■ Exercise details ■
Using the listing below, set down exactly the lines starting at the line that contains "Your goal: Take" and ending at the line that contains "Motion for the", both included, and no others.

■ Information supplied ■
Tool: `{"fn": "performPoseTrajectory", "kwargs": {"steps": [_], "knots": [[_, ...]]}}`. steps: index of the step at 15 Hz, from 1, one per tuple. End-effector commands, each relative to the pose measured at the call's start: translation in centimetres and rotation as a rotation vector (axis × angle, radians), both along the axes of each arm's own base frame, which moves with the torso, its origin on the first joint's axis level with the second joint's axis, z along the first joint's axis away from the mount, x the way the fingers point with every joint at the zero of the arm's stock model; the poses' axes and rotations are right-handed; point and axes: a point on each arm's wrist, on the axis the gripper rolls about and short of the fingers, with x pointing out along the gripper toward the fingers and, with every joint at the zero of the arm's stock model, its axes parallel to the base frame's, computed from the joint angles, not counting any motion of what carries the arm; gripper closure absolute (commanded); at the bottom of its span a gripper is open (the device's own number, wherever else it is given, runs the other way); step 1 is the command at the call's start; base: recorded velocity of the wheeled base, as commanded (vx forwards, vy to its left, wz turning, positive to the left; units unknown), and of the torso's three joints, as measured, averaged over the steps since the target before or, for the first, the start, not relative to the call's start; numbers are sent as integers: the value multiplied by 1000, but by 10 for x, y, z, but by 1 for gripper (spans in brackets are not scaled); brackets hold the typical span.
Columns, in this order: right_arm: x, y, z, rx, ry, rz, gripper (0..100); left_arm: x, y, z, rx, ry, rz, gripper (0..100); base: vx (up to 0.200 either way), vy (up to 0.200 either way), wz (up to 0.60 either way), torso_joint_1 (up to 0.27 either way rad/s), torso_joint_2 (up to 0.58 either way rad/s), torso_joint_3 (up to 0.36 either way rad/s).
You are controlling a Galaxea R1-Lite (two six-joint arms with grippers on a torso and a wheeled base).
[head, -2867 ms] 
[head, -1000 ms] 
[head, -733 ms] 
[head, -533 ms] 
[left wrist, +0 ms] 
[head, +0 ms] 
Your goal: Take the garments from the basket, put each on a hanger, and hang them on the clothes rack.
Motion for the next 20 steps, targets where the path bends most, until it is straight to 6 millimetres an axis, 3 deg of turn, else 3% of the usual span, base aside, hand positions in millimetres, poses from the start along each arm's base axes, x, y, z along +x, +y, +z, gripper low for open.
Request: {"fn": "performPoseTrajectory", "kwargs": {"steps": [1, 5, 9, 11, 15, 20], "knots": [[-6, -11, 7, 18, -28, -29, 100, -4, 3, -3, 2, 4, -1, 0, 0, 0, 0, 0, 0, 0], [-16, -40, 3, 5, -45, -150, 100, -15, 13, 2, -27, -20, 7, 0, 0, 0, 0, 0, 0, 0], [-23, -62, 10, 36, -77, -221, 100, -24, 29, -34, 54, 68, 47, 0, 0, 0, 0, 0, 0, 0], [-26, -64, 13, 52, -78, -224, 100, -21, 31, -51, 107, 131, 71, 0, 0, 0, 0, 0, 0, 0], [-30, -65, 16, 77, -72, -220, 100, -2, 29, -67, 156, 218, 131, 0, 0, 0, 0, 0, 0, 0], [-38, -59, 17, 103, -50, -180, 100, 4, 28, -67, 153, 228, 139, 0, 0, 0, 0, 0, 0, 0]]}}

■ Answer for the task ■
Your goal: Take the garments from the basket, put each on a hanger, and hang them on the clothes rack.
Motion for the next 20 steps, targets where the path bends most, until it is straight to 6 millimetres an axis, 3 deg of turn, else 3% of the usual span, base aside, hand positions in millimetres, poses from the start along each arm's base axes, x, y, z along +x, +y, +z, gripper low for open.

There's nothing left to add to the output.